Nick Bilton, prestigioso periodista estadounidense, comenta algunos artículos que advierten sobre las nefastas consecuencias de muchos de estos cambios en la comunicación (libro “Vivo el futuro y esto es la que veo) haciéndose planteamientos como, ¿podrán convivir los medios tradicionales con el internet y ahora con la era digital? (canales como las redes sociales). Como todo, no hay reglas u opiniones como verdades absolutas, todo depende en qué lugar y qué desarrollo cultural se tenga en la población objetivo, ya que muchos lugares en donde la internet es un lujo los medios tradicionales son no solo necesarios, sino que son fundamentales.
Evidentemente, con el paso del tiempo –en muy poco tiempo-, los medios tradicionales como la prensa escrita, la radio y la televisión, deberán seguir adaptándose con los medios digitales, pero conviviendo con objetivos diferentes, en tiempo o duración, penetración, adaptación en donde aún llevan ventaja, la credibilidad. En los medios tradicionales no se admiten réplicas, en los digitales, son incluso promotores y gestores, permitiendo replicar la información, como sucede ahora con las plataformas de las redes sociales, en donde la comunicación es horizontal, de tú a tú, de interacción, pero con información muchas veces sin sustento o argumento.
Por otra parte, en los costos de la transmisión de información se deberán adaptar a la nueva realidad ya que en esta era digital se han abatido de manera sorprendente.
Para evitar la información sin sustento o falta de credibilidad de los medios digitales, deberemos de tener una regulación específica, respetando el derecho humano de la libre expresión, para no seguir trastocando instituciones tan importantes como la Democracia.

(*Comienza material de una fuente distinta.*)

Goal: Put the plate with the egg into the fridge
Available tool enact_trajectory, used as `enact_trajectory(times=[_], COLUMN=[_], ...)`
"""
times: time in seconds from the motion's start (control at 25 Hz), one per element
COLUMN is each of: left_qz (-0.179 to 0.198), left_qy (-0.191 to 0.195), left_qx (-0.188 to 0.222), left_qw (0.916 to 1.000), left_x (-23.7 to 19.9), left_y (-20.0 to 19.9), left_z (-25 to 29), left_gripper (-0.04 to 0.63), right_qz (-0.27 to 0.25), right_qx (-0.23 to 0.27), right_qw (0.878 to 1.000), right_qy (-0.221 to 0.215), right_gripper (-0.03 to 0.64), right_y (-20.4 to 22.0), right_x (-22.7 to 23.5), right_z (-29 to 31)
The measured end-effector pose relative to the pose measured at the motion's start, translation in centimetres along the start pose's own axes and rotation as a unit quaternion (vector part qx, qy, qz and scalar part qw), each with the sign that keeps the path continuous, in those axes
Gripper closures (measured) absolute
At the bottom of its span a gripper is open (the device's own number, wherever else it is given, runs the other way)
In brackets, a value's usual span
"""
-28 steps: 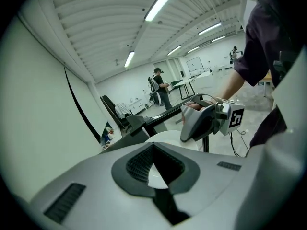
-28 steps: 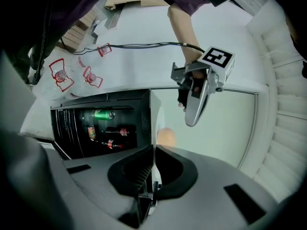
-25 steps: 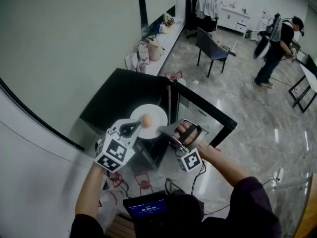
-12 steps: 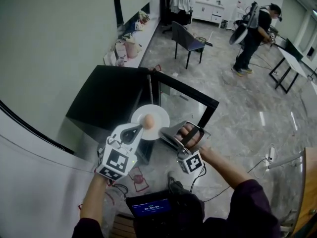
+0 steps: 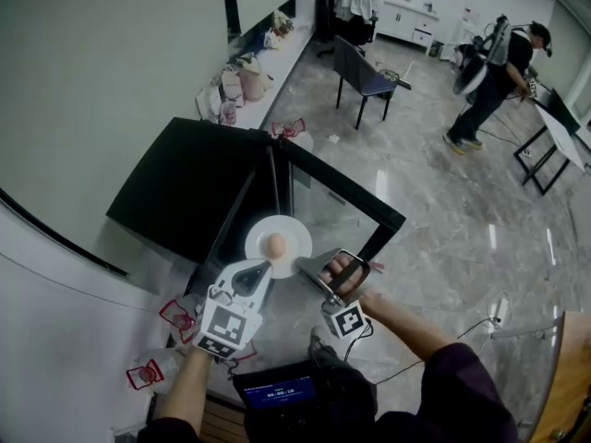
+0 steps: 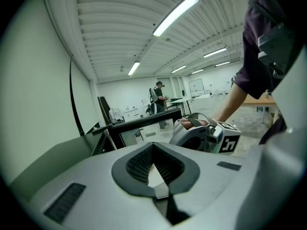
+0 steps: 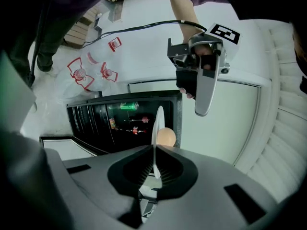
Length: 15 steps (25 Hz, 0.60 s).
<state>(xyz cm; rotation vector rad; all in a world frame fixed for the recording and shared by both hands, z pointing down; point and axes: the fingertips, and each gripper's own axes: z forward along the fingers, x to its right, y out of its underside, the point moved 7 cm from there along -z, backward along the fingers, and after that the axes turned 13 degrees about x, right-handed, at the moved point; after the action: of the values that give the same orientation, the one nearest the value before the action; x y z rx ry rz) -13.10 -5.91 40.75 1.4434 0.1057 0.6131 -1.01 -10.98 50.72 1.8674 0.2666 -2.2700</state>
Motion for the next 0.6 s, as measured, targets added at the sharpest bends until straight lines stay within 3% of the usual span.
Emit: enact_trajectory(times=[0.24, 0.44, 0.6], left_qz=[-0.048, -0.065, -0.078], left_qy=[-0.109, -0.201, -0.254], left_qx=[-0.015, -0.028, -0.037], left_qw=[0.9927, 0.9770, 0.9633], left_x=[1.0, 2.0, 2.2], left_y=[6.7, 13.3, 18.6], left_z=[3.9, 5.6, 6.5], left_gripper=[0.586, 0.586, 0.586], right_qz=[0.030, 0.057, 0.047], right_qx=[0.037, 0.056, 0.076], right_qw=[0.999, 0.997, 0.996], right_qy=[-0.013, -0.024, -0.031], right_gripper=[0.594, 0.594, 0.594], right_y=[3.3, 4.3, 4.5], right_x=[-5.7, -11.7, -15.8], right_z=[3.6, 8.1, 13.2])
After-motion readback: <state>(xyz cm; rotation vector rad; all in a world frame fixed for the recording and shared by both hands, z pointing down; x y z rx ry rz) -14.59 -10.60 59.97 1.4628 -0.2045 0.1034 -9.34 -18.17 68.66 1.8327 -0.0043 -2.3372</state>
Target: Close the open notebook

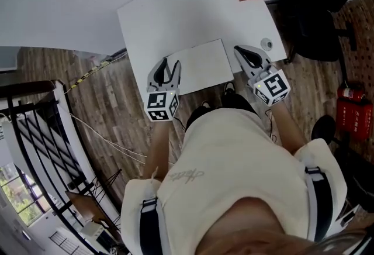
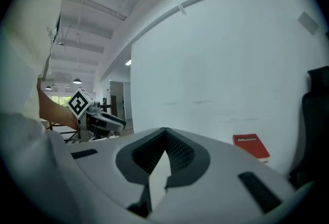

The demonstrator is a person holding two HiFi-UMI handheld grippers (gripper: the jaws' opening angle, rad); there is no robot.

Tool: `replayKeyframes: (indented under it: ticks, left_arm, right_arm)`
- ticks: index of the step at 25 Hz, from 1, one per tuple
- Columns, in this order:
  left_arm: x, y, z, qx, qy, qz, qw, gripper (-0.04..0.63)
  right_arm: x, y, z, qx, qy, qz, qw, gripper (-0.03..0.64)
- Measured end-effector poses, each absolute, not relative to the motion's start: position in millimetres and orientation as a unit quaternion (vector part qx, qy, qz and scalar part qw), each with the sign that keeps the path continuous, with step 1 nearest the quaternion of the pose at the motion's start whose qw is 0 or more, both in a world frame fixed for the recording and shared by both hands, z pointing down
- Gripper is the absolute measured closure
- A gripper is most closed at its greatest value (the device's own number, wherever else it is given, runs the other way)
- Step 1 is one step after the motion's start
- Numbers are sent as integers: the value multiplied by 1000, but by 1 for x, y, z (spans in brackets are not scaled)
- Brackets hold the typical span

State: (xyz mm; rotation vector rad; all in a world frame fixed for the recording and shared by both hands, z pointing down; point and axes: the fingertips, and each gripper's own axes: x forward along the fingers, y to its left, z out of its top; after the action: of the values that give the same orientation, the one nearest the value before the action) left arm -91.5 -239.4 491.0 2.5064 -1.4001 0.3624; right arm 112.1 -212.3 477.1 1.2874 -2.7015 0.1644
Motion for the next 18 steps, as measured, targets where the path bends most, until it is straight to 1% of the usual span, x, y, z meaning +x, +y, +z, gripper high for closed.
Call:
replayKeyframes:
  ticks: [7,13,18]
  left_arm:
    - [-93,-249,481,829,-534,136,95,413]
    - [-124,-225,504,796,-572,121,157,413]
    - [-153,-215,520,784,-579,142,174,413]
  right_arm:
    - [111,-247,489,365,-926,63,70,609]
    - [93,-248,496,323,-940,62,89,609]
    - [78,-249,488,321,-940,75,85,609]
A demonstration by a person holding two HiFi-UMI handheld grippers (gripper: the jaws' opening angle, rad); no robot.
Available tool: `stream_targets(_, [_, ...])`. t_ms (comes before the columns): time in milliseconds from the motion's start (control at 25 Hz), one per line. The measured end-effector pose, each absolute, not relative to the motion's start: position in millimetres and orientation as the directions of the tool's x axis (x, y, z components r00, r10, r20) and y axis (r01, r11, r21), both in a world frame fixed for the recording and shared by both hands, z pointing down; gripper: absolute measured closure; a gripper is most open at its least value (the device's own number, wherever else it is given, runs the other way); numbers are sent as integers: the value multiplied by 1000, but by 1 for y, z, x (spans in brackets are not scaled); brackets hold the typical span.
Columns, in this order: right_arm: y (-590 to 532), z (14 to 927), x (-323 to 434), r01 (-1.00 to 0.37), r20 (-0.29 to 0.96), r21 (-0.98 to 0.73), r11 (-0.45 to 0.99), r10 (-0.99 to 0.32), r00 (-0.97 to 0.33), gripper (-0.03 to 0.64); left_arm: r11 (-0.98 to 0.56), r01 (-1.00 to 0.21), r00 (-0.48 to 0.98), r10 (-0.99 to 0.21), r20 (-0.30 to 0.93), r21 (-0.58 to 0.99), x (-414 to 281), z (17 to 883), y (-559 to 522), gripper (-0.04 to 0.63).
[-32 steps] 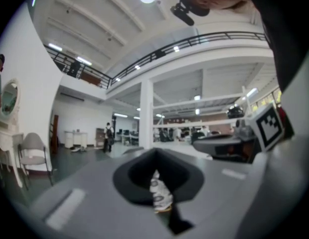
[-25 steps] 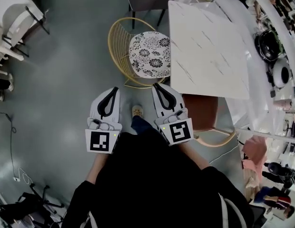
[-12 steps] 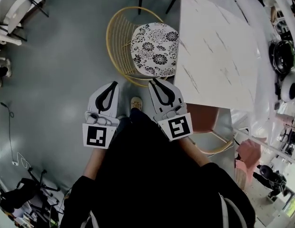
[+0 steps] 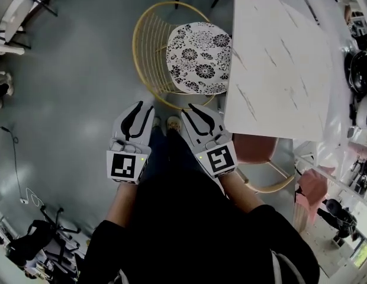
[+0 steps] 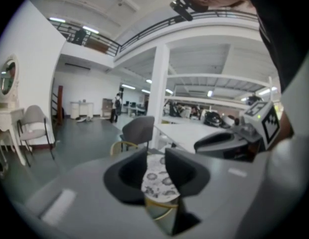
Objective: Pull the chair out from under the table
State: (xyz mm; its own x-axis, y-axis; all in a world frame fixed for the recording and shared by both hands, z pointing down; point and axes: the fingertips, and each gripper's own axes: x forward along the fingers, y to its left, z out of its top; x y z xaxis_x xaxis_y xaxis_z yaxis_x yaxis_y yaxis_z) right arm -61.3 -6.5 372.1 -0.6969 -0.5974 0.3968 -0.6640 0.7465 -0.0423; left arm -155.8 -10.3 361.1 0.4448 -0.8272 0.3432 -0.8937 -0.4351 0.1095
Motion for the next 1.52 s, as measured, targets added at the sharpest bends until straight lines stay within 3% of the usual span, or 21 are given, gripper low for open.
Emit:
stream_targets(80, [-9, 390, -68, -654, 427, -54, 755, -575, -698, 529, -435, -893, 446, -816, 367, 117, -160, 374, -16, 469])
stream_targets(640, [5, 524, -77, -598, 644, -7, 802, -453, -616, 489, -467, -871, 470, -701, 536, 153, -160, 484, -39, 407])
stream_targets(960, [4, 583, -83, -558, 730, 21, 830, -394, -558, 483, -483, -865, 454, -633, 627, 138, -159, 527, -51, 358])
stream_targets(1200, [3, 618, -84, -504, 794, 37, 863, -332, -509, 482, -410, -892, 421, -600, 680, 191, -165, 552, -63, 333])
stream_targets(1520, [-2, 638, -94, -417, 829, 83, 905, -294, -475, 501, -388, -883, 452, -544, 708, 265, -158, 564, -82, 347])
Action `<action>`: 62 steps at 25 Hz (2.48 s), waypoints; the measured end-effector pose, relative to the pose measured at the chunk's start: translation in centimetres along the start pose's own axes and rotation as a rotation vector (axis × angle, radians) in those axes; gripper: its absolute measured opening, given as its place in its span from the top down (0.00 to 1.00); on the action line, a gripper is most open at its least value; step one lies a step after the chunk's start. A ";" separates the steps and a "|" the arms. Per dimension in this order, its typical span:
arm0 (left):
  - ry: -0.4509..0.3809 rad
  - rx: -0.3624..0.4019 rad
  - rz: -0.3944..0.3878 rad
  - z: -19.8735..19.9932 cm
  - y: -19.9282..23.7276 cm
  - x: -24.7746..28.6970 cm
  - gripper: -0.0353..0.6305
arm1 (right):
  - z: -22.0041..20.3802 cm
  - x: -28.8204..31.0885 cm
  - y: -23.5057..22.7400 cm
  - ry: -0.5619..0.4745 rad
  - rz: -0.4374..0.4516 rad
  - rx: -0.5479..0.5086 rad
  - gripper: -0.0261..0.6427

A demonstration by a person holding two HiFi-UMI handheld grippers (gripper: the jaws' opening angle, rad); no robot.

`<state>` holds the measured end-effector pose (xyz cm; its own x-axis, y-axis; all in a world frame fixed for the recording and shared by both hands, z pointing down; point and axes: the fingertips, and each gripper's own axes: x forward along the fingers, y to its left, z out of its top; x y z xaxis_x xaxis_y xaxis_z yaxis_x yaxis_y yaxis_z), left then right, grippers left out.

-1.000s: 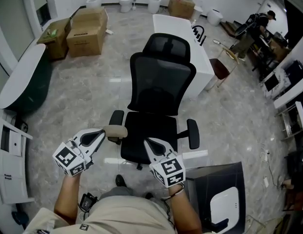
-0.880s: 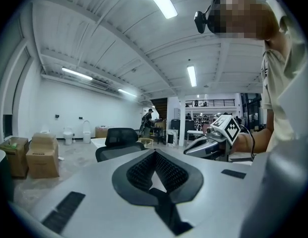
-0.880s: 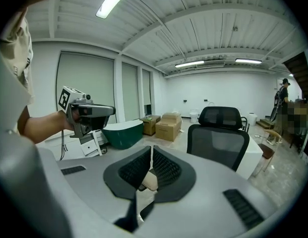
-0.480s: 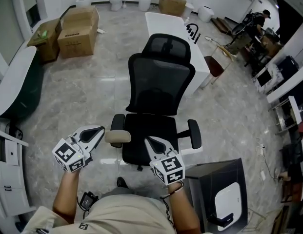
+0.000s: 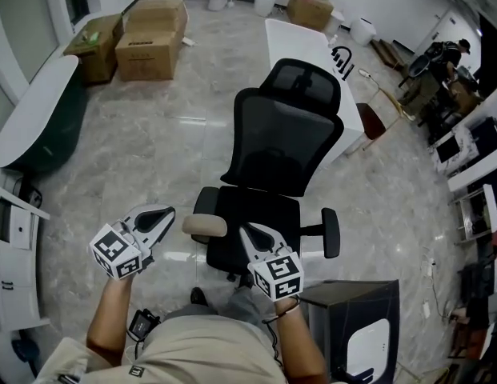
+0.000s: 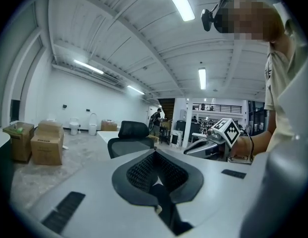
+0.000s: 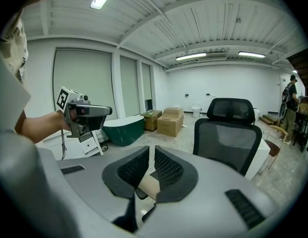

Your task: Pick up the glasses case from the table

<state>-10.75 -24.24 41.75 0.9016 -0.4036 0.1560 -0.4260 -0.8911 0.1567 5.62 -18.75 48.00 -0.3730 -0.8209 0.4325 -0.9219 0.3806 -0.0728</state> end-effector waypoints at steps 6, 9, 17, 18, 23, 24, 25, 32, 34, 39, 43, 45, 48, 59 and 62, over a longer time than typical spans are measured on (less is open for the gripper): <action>0.012 -0.043 0.071 -1.0 1.3 -0.5 0.93 | 0.1 2.3 -0.8 0.026 0.064 -0.009 0.88; 0.018 -0.058 0.099 -1.4 1.9 -0.5 0.92 | 0.1 3.3 -1.2 0.041 0.094 -0.007 0.87; 0.061 -0.111 0.135 -4.0 3.2 0.6 0.92 | -1.0 5.9 -2.3 0.077 0.161 0.011 0.83; 0.069 -0.120 0.136 -4.5 3.3 0.8 0.92 | -1.4 6.2 -2.4 0.084 0.170 0.014 0.82; 0.106 -0.175 0.118 -7.1 4.0 2.2 0.92 | -3.1 7.9 -2.9 0.122 0.217 0.030 0.76; 0.116 -0.185 0.113 -7.8 4.2 2.5 0.92 | -3.6 8.3 -2.9 0.129 0.228 0.033 0.74; 0.126 -0.195 0.111 -8.6 4.4 2.8 0.92 | -4.0 8.7 -2.9 0.137 0.240 0.035 0.72; 0.208 -0.273 0.090 -13.7 5.9 5.2 0.78 | -7.2 11.9 -2.6 0.198 0.329 0.020 0.60; 0.231 -0.288 0.083 -15.2 6.2 5.9 0.73 | -8.4 12.8 -2.4 0.215 0.359 0.009 0.58; 0.278 -0.304 0.060 -18.9 6.6 7.4 0.60 | -10.5 14.5 -1.3 0.225 0.465 0.039 0.53; 0.283 -0.347 0.039 -21.2 6.5 8.2 0.49 | -12.4 15.5 -0.7 0.247 0.523 0.036 0.49; 0.279 -0.371 0.029 -22.2 6.5 8.4 0.43 | -13.5 16.0 -0.3 0.268 0.546 0.032 0.48; 0.295 -0.386 0.015 -23.9 6.5 9.0 0.39 | -15.3 16.7 -0.1 0.302 0.575 0.017 0.46; 0.326 -0.461 0.054 -29.3 7.6 10.4 0.34 | -21.2 19.2 -0.6 0.403 0.569 -0.141 0.44; 0.325 -0.473 0.056 -30.2 7.8 10.7 0.34 | -22.4 19.9 -0.2 0.424 0.585 -0.162 0.44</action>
<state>-6.70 -29.26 74.13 0.8389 -0.2968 0.4563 -0.5274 -0.6503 0.5468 0.76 -25.61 76.72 -0.6961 -0.2418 0.6760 -0.5453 0.7906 -0.2787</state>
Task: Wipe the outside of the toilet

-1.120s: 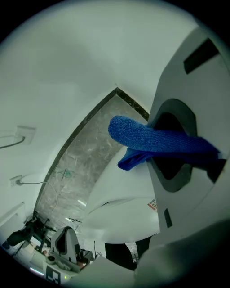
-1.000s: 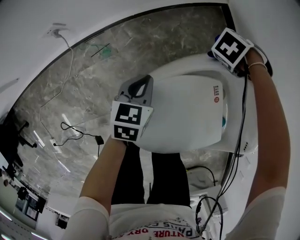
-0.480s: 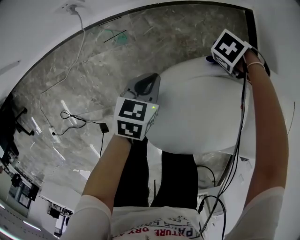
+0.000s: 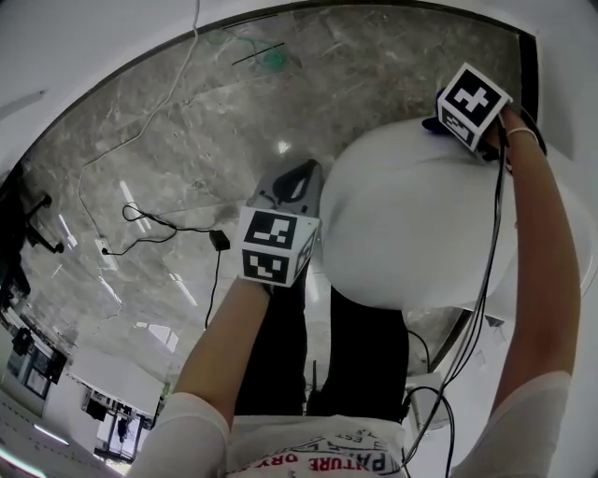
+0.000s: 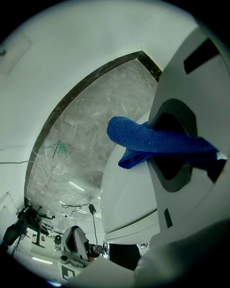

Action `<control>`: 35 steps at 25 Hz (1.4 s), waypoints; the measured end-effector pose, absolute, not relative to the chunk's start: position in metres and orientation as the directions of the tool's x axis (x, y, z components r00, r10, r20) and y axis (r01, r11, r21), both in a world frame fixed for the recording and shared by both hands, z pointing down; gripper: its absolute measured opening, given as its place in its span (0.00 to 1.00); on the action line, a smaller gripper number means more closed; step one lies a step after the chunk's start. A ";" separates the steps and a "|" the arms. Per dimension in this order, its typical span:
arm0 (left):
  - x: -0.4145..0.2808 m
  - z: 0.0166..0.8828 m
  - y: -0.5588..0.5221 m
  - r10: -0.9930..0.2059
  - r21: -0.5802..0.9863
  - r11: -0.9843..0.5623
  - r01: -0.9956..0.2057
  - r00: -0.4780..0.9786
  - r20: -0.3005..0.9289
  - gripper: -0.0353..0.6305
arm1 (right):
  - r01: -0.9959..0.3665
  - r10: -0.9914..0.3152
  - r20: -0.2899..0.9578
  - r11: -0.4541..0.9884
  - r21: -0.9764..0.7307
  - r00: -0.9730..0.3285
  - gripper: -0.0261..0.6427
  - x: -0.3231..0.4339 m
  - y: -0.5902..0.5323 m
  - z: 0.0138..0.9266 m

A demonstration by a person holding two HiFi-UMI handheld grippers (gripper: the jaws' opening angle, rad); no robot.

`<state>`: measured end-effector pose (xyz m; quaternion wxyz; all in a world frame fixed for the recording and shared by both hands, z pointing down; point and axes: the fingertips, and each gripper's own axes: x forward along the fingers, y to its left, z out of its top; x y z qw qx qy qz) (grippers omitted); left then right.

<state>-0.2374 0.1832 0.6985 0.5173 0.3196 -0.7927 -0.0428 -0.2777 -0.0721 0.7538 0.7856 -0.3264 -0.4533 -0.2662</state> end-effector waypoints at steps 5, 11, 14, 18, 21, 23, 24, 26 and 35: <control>-0.226 0.706 0.215 -0.534 0.401 0.810 -0.428 -0.255 0.807 0.06 | 0.718 -0.096 0.881 0.623 -0.310 0.464 0.15 -0.270 -0.025 0.758; -0.220 0.708 0.244 -0.533 0.405 0.819 -0.406 -0.278 0.799 0.06 | 0.749 -0.073 0.877 0.557 -0.359 0.474 0.15 -0.258 0.030 0.761; -0.216 0.708 0.258 -0.523 0.400 0.831 -0.386 -0.301 0.797 0.06 | 0.770 -0.084 0.876 0.523 -0.366 0.474 0.15 -0.252 0.053 0.760; -0.203 0.700 0.273 -0.515 0.410 0.848 -0.335 -0.346 0.784 0.06 | 0.800 -0.081 0.889 0.479 -0.361 0.450 0.15 -0.241 0.083 0.757; -0.180 0.700 0.281 -0.502 0.413 0.861 -0.296 -0.366 0.784 0.06 | 0.829 -0.070 0.903 0.432 -0.356 0.424 0.15 -0.231 0.108 0.754; -0.161 0.702 0.287 -0.489 0.413 0.871 -0.267 -0.375 0.788 0.06 | 0.853 -0.075 0.910 0.386 -0.350 0.408 0.15 -0.224 0.122 0.754; -0.150 0.704 0.291 -0.483 0.414 0.875 -0.252 -0.378 0.790 0.06 | 0.865 -0.079 0.913 0.362 -0.349 0.401 0.15 -0.220 0.128 0.754; -0.129 0.709 0.298 -0.468 0.414 0.883 -0.218 -0.381 0.797 0.06 | 0.883 -0.093 0.913 0.311 -0.352 0.396 0.15 -0.213 0.139 0.755; -0.055 0.711 0.353 -0.374 0.406 0.913 -0.033 -0.460 0.805 0.06 | 0.928 -0.254 0.893 0.132 -0.348 0.371 0.15 -0.173 0.193 0.758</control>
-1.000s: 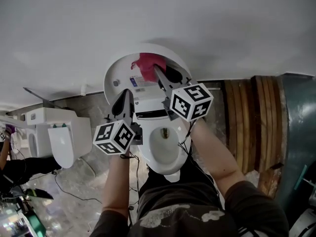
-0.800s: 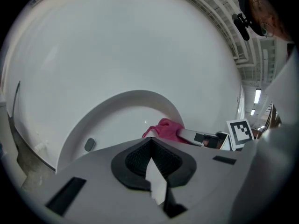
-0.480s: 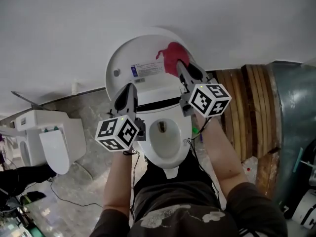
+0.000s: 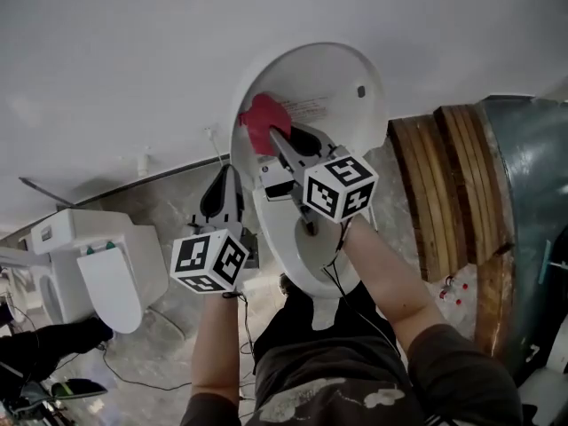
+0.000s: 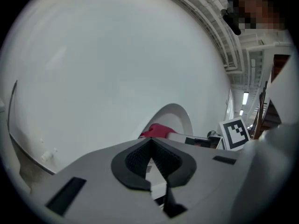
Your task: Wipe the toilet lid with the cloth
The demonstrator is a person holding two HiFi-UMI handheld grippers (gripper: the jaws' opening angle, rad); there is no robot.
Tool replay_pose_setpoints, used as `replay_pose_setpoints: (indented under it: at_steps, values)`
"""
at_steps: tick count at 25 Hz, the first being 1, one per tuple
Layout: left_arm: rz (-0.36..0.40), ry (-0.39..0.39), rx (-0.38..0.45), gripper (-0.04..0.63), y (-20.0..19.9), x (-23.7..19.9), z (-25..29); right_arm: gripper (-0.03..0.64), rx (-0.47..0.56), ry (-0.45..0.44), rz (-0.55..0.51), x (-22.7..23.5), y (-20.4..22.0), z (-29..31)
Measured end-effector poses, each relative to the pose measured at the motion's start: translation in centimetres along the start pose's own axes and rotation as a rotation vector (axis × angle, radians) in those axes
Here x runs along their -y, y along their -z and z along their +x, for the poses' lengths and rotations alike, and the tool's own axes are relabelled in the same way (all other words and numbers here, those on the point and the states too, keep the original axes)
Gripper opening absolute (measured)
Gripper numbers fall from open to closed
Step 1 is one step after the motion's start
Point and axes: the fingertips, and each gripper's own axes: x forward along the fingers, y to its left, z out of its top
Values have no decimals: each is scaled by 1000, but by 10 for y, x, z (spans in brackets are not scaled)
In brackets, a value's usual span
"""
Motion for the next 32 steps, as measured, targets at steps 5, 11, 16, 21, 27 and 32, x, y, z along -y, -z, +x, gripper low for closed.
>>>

En la era digital, las redes sociales por sí mismas no tienen contenido en la mayoría de las veces, en esa proliferación, generalmente, se evade el diálogo, un debate que es necesario, existe una falta de tolerancia que genera polarización, la convivencia es un ideal de la democracia, la libertad se construye dotándonos de nuestras propias normas, no declarándonos en guerra unos con otros; en la radio, la prensa y en la televisión, prevalece un freno responsable, que es justamente lo que le permite más credibilidad y hacer la diferencia.